> _Directions for this task_
If "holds" shows up in a line of the material, return that line.

> _Supplied data_
■ ■ ■

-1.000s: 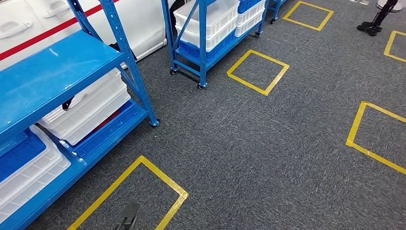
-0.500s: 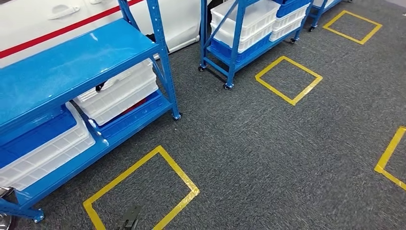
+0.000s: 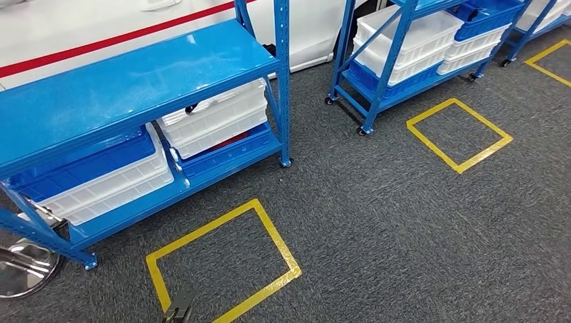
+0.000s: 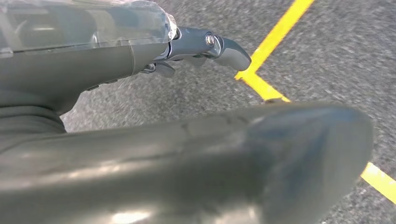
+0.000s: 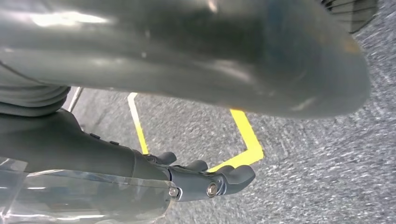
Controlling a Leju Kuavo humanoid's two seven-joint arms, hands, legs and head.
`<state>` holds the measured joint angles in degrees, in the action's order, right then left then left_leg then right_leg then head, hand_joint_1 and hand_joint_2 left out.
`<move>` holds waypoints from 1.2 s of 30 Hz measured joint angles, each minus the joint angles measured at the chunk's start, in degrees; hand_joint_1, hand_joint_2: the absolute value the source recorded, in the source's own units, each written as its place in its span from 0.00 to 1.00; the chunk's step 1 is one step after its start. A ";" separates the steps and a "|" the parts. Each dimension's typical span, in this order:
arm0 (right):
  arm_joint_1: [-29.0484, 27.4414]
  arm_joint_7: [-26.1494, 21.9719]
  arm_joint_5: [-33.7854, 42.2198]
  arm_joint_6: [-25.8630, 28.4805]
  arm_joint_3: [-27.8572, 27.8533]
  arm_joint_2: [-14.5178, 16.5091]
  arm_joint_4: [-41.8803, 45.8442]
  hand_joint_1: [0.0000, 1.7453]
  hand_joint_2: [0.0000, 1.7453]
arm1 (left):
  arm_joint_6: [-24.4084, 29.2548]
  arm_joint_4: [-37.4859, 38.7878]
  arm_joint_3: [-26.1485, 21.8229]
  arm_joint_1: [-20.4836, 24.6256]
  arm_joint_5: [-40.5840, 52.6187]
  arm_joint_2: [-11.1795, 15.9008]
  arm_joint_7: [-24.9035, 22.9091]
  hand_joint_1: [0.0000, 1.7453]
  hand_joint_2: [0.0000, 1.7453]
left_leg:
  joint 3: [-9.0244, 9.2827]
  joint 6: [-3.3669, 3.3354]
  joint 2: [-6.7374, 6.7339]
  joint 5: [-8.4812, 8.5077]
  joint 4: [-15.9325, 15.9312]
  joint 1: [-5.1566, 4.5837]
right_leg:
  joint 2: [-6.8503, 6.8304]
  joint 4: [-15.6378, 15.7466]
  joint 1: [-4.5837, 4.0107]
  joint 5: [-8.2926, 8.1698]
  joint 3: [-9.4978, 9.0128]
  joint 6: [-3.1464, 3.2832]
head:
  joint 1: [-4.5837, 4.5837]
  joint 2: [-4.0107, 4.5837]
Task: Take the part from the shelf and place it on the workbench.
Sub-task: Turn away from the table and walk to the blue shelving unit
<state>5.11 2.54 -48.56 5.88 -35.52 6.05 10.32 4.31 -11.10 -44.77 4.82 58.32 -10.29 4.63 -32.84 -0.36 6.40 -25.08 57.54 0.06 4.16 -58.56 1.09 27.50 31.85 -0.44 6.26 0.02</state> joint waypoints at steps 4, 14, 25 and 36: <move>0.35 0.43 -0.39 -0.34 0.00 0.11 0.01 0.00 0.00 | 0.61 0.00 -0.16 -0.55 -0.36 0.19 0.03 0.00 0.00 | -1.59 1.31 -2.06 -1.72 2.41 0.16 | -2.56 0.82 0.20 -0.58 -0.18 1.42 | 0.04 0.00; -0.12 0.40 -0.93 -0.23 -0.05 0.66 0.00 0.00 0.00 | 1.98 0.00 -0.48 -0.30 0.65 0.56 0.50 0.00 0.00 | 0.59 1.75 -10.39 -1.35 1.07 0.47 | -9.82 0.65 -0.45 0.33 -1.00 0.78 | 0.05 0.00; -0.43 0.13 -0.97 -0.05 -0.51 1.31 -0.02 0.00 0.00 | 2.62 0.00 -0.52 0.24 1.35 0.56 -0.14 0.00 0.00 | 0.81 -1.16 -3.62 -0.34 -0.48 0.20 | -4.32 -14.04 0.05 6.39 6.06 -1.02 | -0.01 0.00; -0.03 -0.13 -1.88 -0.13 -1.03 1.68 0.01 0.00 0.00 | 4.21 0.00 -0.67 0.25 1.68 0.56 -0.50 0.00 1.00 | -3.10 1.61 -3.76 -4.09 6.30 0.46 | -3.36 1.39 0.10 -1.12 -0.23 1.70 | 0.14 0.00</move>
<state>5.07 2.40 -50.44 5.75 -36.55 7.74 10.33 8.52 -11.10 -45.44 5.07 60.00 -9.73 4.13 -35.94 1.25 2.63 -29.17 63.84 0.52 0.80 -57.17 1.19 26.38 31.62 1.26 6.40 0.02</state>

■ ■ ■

> _Result_
`<state>` holds the measured joint angles in degrees, in the action's order, right then left then left_leg then right_leg then head, hand_joint_1 and hand_joint_2 left out.
`<move>` holds waypoints from 1.2 s of 30 Hz measured joint angles, each minus the joint angles measured at the chunk's start, in degrees; hand_joint_1, hand_joint_2: the absolute value the source recorded, in the source's own units, each written as its place in its span from 0.00 to 1.00; the chunk's step 1 is one step after its start. A ";" separates the steps and a "|" the parts. Each dimension's typical span, in this order:

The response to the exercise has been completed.